Guide: Drift Management & Edge-Case Triage¶

This guide details how to use the Semantic Bridge features to ingest real-world behavior and analyze agent failures.

1. Drift Importer (`import-drift`)¶

The Drift Importer allows you to convert production traces (agent/user interaction logs) into reusable evaluation scenarios.
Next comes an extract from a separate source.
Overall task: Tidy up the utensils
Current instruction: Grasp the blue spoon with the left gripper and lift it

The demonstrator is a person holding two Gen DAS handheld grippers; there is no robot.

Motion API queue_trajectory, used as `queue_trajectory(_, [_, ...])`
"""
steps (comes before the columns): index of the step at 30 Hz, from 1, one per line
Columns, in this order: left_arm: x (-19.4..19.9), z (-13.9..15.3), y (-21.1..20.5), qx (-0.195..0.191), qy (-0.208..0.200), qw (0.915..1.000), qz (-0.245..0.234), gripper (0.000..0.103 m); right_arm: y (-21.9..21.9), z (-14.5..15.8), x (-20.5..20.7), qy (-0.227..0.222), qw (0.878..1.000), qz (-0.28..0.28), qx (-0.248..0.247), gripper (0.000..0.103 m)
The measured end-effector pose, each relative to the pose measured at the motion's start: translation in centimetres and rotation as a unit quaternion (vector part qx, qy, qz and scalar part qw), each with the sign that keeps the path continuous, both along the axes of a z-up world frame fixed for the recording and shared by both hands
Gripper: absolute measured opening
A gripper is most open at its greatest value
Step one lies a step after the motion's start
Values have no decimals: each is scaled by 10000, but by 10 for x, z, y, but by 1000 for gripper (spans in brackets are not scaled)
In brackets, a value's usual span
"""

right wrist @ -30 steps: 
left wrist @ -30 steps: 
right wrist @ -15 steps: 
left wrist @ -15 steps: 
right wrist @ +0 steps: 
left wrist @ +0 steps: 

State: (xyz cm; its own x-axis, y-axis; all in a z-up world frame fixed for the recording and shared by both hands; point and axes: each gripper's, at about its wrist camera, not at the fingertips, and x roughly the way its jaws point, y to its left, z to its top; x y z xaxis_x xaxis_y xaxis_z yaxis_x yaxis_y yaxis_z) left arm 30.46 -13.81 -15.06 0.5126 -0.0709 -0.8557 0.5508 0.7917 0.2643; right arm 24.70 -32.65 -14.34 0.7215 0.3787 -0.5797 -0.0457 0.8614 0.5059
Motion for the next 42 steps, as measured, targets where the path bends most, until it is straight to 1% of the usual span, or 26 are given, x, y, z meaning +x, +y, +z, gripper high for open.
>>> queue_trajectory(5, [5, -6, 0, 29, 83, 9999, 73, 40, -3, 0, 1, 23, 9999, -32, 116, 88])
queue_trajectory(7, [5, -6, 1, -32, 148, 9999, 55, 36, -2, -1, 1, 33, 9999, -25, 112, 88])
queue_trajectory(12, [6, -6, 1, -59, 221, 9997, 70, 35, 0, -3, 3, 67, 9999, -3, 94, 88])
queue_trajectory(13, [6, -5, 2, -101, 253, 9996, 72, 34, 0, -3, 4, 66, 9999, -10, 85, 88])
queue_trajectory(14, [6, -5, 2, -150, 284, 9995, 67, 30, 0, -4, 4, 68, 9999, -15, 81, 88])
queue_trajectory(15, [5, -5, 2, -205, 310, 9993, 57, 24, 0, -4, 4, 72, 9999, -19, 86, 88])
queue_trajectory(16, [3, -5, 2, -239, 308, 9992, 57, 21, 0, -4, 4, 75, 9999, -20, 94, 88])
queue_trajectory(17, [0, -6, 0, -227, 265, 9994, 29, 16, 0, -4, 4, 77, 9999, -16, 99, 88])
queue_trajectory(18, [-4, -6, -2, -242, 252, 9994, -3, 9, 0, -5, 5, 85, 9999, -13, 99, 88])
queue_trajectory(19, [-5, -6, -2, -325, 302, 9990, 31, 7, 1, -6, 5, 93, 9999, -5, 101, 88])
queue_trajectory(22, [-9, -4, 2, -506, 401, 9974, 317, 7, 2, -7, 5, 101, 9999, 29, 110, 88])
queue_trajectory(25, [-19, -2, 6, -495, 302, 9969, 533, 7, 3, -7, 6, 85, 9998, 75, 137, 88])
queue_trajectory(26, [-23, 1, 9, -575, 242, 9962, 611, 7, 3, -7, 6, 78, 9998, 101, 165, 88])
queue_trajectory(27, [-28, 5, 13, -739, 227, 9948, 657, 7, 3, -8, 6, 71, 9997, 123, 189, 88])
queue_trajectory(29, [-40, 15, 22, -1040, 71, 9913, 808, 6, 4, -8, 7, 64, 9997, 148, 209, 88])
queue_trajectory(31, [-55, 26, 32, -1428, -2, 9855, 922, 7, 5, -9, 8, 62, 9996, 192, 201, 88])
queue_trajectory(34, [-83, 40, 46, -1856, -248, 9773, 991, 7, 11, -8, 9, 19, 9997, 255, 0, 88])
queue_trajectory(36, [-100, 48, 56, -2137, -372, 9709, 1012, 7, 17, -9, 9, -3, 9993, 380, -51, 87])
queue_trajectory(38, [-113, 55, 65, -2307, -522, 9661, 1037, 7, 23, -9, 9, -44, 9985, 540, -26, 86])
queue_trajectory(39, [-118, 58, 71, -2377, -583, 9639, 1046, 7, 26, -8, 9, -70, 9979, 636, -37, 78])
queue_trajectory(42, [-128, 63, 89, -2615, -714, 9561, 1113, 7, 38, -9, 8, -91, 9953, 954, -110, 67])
This is critical for building regression suites from real-world "drift."

Usage¶

multiagent-eval import-drift --input path/to/trace.json --industry telecom

Trace Format¶

The importer expects a list of interaction objects:

[
  {"role": "user", "content": "I need help with my bill."},
  {"role": "assistant", "content": "I can help with that. What is your account number?"}
]

Result¶

A new v2 scenario file is created in industries/[industry]/scenarios/drift-[hash].json, containing the original history as ground_truth_history.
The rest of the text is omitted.